### Problem to work on:
What you return must be the lines of the data that hold the word "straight".

### Listed records:
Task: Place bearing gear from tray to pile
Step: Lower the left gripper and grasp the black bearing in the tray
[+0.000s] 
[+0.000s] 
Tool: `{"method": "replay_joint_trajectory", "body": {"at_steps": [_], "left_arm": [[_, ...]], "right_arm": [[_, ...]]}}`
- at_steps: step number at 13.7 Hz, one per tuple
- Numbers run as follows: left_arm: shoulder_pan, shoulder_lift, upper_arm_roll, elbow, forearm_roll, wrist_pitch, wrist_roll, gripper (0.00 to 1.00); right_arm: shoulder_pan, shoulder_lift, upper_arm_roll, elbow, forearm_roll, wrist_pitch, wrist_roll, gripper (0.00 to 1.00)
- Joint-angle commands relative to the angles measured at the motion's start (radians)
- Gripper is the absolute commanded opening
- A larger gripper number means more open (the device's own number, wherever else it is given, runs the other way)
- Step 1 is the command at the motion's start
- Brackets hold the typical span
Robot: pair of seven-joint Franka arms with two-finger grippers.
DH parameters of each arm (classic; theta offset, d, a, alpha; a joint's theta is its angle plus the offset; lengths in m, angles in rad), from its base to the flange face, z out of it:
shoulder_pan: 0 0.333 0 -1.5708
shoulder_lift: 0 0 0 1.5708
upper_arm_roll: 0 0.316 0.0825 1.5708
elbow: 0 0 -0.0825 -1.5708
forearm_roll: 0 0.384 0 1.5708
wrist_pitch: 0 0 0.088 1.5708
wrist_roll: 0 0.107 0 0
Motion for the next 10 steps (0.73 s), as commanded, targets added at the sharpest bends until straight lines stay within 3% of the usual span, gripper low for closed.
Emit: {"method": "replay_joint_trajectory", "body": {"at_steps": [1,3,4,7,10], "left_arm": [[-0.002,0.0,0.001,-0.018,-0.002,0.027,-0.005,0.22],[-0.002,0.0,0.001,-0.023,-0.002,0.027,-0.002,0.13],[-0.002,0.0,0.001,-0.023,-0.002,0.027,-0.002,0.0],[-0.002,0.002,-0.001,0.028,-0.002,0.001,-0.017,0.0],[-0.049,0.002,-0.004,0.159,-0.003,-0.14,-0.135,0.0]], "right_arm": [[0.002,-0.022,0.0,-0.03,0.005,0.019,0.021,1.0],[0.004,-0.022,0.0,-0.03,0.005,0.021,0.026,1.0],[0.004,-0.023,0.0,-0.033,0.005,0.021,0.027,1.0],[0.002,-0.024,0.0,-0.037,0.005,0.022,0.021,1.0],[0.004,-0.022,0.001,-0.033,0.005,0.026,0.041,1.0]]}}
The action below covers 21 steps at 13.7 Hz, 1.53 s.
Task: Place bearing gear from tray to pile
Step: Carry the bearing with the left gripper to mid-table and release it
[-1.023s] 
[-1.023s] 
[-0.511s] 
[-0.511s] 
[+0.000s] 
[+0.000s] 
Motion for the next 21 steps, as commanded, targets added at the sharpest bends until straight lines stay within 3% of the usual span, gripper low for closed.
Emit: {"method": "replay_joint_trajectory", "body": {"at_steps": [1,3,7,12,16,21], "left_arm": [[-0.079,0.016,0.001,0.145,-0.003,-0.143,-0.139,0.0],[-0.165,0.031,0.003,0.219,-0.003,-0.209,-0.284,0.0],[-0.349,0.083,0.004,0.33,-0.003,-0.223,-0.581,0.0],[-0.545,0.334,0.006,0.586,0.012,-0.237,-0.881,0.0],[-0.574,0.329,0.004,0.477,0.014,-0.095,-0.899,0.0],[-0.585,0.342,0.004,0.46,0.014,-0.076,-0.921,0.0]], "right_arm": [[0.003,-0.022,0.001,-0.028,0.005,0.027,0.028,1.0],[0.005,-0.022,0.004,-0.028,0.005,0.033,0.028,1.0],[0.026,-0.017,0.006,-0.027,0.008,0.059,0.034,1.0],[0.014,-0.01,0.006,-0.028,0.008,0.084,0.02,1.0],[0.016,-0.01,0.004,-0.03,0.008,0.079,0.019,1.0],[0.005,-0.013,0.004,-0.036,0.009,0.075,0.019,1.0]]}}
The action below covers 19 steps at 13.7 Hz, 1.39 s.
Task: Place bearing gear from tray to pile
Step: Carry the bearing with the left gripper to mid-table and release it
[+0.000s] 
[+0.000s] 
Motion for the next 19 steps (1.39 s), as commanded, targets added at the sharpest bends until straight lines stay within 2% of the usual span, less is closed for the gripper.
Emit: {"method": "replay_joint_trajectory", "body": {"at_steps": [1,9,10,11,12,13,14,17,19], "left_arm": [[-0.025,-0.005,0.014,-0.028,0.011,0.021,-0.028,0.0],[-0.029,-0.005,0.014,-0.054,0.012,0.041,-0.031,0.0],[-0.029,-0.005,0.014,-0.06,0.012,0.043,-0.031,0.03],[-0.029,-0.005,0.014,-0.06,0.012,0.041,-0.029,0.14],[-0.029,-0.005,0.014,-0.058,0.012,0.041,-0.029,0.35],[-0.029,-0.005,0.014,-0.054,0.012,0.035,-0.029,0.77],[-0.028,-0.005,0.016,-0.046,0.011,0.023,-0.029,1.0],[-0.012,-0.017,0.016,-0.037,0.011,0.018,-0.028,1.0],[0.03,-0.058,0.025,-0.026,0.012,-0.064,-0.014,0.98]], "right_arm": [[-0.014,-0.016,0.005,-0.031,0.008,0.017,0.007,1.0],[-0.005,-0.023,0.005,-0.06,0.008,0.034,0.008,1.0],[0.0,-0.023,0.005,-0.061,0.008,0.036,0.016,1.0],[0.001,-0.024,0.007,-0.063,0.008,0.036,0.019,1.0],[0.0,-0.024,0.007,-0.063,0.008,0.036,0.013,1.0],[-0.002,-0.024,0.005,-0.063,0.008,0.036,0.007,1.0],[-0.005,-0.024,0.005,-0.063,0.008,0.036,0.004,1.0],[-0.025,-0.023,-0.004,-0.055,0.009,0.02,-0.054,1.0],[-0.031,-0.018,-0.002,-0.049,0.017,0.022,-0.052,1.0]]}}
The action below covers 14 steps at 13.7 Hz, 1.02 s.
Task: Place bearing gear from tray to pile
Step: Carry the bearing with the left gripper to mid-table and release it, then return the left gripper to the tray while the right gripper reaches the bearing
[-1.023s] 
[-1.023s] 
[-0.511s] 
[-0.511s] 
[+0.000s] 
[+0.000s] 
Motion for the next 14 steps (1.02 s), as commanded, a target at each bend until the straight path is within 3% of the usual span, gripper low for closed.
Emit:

### Solution for this problem:
Motion for the next 10 steps (0.73 s), as commanded, targets added at the sharpest bends until straight lines stay within 3% of the usual span, gripper low for closed.
Motion for the next 21 steps, as commanded, targets added at the sharpest bends until straight lines stay within 3% of the usual span, gripper low for closed.
Motion for the next 19 steps (1.39 s), as commanded, targets added at the sharpest bends until straight lines stay within 2% of the usual span, less is closed for the gripper.
Motion for the next 14 steps (1.02 s), as commanded, a target at each bend until the straight path is within 3% of the usual span, gripper low for closed.

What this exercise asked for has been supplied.